String utilities — part of the
@goodnight-dev/utils suite.
Strict, modern, ESM-only TypeScript. Fully typed, tree-shakable, zero runtime dependencies.
# via pnpm
pnpm add @goodnight-dev/string
# or via npm
npm install @goodnight-dev/string
# or via yarn
yarn add @goodnight-dev/string
import { camelCase, capitalize, snakeCase } from '@goodnight-dev/string';
capitalize('hELLO'); // => 'Hello'
camelCase('foo-bar baz'); // => 'fooBarBaz'
snakeCase('fooBar baz'); // => 'foo_bar_baz'
The same utilities are available through the umbrella package, if you'd rather depend on one thing:
import { capitalize } from '@goodnight-dev/utils/string';
import { capitalize } from '@goodnight-dev/utils';
camelCase(value: string): stringConverts a string to camelCase.

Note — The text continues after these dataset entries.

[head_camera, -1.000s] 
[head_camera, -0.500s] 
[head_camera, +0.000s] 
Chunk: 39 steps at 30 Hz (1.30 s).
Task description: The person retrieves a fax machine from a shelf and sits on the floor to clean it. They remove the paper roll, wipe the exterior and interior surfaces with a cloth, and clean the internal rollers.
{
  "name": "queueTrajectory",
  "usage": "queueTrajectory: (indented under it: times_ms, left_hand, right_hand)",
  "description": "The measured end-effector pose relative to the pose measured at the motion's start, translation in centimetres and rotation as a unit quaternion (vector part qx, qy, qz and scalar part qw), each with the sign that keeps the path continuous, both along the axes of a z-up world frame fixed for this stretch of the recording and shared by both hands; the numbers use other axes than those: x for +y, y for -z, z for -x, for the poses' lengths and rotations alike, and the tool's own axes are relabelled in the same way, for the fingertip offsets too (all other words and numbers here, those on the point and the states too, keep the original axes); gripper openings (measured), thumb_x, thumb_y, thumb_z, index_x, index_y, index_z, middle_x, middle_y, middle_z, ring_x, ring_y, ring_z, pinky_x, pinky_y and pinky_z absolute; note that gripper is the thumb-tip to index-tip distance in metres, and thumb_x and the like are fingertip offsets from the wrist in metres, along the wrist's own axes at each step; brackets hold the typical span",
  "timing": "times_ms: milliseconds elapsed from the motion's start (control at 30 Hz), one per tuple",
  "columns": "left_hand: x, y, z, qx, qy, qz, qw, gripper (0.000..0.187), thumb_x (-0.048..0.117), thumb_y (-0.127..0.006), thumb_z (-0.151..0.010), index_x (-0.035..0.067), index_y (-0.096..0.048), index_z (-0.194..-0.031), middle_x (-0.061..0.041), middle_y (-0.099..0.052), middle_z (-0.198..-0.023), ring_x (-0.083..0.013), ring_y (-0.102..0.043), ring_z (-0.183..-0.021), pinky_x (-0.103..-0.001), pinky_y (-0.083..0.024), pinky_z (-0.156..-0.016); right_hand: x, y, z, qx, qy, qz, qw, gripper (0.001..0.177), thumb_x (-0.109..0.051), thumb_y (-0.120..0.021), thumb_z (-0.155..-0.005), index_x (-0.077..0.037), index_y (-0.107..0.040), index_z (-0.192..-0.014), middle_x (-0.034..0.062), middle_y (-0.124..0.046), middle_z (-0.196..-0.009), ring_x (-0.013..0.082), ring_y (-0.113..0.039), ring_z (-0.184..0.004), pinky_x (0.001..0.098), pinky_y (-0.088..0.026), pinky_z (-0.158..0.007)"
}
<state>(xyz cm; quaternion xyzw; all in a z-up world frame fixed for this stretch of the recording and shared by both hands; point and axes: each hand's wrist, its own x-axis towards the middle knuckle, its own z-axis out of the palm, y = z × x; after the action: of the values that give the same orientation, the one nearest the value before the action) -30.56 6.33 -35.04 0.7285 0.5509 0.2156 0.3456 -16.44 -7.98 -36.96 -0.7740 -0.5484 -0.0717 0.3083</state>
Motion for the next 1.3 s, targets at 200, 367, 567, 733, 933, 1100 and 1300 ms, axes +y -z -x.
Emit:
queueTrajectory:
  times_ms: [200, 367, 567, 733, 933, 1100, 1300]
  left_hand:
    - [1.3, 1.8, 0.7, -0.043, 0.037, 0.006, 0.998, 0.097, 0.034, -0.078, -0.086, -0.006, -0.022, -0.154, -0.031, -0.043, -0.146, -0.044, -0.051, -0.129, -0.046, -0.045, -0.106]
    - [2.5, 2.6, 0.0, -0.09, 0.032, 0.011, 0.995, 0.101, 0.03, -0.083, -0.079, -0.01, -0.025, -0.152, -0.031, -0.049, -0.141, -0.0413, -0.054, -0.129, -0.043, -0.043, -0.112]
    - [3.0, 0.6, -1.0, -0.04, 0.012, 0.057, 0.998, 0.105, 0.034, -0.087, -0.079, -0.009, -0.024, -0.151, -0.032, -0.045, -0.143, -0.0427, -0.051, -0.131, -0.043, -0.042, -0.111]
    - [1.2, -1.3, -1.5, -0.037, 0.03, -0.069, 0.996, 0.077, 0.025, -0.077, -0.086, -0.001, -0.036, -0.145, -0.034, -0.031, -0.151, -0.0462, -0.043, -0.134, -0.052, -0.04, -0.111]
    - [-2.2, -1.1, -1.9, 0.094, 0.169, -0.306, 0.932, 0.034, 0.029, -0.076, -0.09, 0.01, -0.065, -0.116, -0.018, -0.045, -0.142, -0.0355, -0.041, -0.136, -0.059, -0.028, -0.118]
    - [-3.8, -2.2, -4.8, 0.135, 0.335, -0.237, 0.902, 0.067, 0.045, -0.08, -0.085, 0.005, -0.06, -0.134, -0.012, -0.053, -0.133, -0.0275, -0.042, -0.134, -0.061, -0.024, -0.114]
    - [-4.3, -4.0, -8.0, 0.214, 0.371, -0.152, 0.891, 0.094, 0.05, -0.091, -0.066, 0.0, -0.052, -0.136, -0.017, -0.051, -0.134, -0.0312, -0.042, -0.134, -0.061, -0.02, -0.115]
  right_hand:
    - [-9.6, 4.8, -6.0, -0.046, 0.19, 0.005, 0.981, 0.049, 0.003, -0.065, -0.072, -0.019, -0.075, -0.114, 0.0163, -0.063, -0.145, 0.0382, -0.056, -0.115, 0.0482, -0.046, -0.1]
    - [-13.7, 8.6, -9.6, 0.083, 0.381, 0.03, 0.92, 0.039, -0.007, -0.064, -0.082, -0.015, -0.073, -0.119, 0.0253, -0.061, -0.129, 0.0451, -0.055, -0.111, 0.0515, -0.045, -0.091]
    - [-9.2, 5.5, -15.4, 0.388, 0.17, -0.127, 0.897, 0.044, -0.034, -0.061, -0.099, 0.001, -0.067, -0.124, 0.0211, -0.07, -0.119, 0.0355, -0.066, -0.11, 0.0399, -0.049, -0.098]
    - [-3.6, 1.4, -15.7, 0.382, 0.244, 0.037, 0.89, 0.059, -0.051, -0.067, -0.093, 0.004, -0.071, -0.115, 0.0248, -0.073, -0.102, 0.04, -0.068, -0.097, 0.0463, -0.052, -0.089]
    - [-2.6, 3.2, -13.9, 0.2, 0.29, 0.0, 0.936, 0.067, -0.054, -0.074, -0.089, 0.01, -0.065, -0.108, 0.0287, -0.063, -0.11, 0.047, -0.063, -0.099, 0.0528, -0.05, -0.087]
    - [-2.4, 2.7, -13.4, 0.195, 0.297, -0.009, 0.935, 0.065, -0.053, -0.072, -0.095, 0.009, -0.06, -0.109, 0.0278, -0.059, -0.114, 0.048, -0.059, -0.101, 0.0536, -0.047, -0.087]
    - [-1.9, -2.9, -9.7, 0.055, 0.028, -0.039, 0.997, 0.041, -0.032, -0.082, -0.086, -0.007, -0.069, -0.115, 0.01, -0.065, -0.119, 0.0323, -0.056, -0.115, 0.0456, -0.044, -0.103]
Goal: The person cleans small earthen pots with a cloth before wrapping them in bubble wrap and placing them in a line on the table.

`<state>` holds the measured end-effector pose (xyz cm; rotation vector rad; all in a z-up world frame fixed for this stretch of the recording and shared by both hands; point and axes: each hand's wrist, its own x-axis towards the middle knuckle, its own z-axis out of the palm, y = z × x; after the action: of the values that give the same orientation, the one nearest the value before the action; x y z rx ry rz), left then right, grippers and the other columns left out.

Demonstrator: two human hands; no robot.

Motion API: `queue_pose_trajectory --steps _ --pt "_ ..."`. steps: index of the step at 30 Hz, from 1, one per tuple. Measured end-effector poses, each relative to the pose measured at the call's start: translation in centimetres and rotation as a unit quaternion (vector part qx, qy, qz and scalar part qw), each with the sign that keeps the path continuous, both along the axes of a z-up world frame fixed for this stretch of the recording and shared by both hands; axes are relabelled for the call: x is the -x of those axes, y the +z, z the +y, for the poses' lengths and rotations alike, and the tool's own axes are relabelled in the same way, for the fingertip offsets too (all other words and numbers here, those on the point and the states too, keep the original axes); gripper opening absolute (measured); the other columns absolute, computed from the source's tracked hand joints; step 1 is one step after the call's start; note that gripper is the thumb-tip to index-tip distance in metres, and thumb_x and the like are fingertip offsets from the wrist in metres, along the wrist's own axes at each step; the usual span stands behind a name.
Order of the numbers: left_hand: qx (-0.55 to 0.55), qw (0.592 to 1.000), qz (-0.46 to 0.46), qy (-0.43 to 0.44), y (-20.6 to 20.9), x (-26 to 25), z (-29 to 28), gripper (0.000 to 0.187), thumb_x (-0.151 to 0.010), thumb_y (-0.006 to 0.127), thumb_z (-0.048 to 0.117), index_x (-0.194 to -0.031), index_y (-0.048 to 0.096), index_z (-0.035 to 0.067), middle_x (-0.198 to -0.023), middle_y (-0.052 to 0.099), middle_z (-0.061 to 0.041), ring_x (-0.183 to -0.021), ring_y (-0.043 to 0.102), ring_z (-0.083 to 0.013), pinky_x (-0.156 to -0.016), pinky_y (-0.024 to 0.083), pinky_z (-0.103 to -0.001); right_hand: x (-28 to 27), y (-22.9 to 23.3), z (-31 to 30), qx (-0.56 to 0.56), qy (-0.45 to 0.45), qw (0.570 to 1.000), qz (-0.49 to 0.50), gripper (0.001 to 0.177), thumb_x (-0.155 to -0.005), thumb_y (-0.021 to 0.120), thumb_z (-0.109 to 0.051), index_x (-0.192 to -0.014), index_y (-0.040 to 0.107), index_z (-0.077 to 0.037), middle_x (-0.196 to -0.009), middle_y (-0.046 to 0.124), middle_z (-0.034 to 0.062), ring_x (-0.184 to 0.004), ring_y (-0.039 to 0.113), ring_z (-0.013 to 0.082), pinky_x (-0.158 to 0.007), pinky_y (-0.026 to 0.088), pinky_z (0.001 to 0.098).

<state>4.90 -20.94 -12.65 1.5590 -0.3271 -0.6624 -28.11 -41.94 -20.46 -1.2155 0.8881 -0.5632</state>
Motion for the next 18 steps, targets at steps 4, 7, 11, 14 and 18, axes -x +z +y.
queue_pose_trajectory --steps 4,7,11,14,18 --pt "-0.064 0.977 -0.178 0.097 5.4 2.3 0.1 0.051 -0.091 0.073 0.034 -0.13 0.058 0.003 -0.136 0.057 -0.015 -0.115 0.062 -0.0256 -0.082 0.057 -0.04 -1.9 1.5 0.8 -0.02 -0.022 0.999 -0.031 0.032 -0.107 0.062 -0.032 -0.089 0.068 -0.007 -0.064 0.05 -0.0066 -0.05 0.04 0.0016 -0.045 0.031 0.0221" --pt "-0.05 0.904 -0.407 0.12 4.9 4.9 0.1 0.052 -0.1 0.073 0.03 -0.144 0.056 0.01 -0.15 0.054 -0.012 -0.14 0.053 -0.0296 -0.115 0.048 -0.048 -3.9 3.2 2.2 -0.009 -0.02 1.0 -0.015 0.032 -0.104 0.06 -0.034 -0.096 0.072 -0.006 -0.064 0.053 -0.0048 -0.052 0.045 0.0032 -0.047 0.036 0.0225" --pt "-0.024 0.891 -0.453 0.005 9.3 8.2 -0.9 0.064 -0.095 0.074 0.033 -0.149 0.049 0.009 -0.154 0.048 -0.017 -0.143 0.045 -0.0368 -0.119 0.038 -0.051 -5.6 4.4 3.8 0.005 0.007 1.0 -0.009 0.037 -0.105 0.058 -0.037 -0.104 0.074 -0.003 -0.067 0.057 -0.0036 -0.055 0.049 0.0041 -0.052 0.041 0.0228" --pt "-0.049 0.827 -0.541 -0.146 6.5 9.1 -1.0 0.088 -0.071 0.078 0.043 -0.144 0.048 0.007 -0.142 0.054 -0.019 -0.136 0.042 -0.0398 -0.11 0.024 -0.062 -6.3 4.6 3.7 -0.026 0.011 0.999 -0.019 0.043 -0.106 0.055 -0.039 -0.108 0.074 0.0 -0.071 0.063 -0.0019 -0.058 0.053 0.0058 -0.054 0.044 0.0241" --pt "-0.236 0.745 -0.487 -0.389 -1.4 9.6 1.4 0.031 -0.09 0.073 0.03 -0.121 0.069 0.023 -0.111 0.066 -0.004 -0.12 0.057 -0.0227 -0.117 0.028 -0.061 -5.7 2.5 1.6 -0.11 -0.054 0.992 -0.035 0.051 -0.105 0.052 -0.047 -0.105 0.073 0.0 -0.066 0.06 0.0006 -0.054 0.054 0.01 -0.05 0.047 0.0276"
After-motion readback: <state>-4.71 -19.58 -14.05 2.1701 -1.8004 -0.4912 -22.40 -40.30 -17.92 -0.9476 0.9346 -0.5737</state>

Any run of non-alphanumeric characters is a word boundary — space, hyphen, and underscore as well as arbitrary punctuation — and those characters are dropped from the output. Unicode-correct: both word detection and casing use Unicode semantics, not ASCII-only bit math. See the implementation notes for the alternatives considered and why this approach was chosen.
capitalize(value: string): stringUppercases the first character and lowercases the rest. See the implementation notes for the alternatives considered and why this approach was chosen.
snakeCase(value: string): stringConverts a string to snake_case: words are lowercased and joined with single
underscores. Word boundaries are non-alphanumeric runs and camelHumps, so
snakeCase('fooBar') is 'foo_bar' and snakeCase('XMLHttpRequest') is
'xml_http_request'. Unicode-correct, and the inverse of camelCase with hump
splitting added. See the
implementation notes
for the alternatives considered and why this approach was chosen.